# [Your objective]
Each line containing the word "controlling" must be copied from the material below.

# [Data for this task]

^^^^^^^^^^^^^^^^

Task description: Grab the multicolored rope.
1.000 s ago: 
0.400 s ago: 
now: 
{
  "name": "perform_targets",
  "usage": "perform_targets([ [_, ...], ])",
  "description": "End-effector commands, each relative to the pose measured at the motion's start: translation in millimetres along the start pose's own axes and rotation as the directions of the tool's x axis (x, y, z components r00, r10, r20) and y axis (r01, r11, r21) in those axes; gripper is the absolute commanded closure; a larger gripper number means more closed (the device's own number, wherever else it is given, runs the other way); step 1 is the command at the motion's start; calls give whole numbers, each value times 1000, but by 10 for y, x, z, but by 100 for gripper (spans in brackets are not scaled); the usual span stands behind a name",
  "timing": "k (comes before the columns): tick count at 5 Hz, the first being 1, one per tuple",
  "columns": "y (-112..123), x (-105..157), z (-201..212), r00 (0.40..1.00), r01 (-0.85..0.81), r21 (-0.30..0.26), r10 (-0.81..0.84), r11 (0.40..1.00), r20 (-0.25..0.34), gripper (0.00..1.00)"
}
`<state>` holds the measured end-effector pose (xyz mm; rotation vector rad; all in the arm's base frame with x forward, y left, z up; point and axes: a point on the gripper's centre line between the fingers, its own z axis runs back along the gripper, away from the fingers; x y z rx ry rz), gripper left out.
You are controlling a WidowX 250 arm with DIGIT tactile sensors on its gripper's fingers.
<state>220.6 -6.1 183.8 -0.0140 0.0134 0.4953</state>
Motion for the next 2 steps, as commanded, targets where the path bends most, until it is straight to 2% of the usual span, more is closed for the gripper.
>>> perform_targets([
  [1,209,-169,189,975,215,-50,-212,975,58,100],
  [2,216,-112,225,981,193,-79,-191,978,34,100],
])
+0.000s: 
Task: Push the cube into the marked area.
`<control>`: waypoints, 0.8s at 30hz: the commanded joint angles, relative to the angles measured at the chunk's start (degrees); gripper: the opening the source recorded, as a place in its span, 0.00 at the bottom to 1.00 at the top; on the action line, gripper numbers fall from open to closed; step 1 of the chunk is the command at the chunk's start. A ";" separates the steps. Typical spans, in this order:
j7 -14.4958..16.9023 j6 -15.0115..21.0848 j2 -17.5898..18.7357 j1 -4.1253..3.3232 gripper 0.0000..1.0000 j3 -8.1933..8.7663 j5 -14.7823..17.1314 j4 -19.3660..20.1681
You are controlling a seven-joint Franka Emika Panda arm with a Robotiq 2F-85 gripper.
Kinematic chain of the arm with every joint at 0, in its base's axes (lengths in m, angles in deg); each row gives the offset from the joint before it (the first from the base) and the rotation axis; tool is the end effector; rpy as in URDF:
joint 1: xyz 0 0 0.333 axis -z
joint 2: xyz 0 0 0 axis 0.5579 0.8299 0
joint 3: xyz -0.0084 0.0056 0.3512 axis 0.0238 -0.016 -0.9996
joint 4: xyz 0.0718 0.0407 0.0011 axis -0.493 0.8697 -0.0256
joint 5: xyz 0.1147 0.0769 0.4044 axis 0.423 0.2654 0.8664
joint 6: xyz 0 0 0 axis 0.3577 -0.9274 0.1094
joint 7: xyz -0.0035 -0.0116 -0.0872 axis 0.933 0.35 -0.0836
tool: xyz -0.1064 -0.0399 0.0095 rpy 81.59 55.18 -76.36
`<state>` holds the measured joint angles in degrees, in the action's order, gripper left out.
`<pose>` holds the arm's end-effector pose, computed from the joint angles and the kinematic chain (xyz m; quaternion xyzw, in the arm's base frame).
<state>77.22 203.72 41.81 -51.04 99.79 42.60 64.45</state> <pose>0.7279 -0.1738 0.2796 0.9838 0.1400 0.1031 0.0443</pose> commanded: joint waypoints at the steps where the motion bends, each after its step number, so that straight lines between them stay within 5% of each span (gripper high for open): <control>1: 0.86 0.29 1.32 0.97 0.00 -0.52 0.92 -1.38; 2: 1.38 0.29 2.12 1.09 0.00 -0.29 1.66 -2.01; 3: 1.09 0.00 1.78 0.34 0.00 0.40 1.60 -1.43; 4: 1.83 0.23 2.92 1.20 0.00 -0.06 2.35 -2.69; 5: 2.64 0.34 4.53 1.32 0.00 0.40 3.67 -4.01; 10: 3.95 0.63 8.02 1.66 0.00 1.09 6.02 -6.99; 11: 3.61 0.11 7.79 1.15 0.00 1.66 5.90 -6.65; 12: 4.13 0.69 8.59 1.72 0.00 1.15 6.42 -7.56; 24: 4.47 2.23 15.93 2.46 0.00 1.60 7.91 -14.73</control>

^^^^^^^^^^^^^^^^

# [Answer to this problem]
You are controlling a WidowX 250 arm with DIGIT tactile sensors on its gripper's fingers.
You are controlling a seven-joint Franka Emika Panda arm with a Robotiq 2F-85 gripper.

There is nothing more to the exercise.